同社はあわせて、2026年上期に順次投入するAIベースの次世代キャリアエージェント2種も公開した。
このうち「Talent Agent」は、人事担当者向けの対話型人材検索サービス。組織の状況や求める人材像を自然言語で入力すると、AIが過去の採用データと内外の人材情報を総合的に分析し、最適な候補者を提案する。単なる履歴書検索ではなく、採用の文脈を踏まえて候補者を探せる点を特徴とする。

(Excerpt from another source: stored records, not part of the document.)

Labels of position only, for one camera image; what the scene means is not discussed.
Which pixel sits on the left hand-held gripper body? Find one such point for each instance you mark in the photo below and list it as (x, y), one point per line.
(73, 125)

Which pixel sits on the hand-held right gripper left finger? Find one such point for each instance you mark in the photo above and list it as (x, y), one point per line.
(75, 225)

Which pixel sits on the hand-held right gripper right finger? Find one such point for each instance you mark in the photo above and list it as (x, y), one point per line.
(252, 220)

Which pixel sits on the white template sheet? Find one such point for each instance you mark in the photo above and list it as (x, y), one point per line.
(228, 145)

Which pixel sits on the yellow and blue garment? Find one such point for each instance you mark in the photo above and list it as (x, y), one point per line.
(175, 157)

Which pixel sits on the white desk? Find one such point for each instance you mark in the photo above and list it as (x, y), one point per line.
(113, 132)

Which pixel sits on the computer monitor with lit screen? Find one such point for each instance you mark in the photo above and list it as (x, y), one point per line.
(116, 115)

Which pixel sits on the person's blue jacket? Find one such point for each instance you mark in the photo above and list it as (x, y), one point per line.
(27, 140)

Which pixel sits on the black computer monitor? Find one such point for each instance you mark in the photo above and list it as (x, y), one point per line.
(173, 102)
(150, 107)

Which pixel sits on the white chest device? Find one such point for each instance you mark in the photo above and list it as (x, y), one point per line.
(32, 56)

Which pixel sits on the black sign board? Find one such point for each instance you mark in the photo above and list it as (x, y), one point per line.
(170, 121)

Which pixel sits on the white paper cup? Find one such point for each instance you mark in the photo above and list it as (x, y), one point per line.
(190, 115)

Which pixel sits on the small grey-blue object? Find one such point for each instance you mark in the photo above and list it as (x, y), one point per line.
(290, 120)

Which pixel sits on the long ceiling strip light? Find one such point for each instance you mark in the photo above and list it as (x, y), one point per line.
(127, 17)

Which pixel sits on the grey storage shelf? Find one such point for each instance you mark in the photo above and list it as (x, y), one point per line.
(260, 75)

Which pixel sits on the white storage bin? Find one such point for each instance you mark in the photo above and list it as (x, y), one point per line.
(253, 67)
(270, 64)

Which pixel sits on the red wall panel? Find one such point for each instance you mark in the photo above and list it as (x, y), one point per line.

「Career Agent」は、求職者向けの高度なパーソナライズ型キャリア推薦サービスだ。求人の閲覧履歴や応募履歴、活動パターンなどの行動データを分析し、個人に合った機会を先回りして提案する。誰もが同じ求人を閲覧する時代から、各個人にとって意味のある情報が届く採用体験への転換を目指す。
キム・ヨソプCTOは「JobKoreaのAIエージェントは、ユーザーのキャリアに関する文脈を理解し、次の行動を提案する構造で設計した」と説明した。「AIが判断を補助し、人はより重要な意思決定に集中できるようにすることが中核だ」としている。
2026年上期には、企業向け統合サービス「Hiring Center」も公開する予定だ。正社員採用とその他の採用業務を別々のプラットフォームで管理してきた非効率を解消し、求人掲載から応募者管理、採用成果の分析までを一元的に扱える環境を提供する。
さらに、Jobplanetの企業レビューや組織文化データとも連携し、採用後までを見据えたHR体験の実現を目指す。
ユン代表は「採用は、待つプロセスから提案される体験へと変わりつつある」と述べた。そのうえで「Worxphereは膨大なデータとAI技術を基盤に、企業と個人がより良い選択をできる循環を生み出し、採用を超えてキャリア全般の価値を高めるプラットフォームへ進化していく」と語った。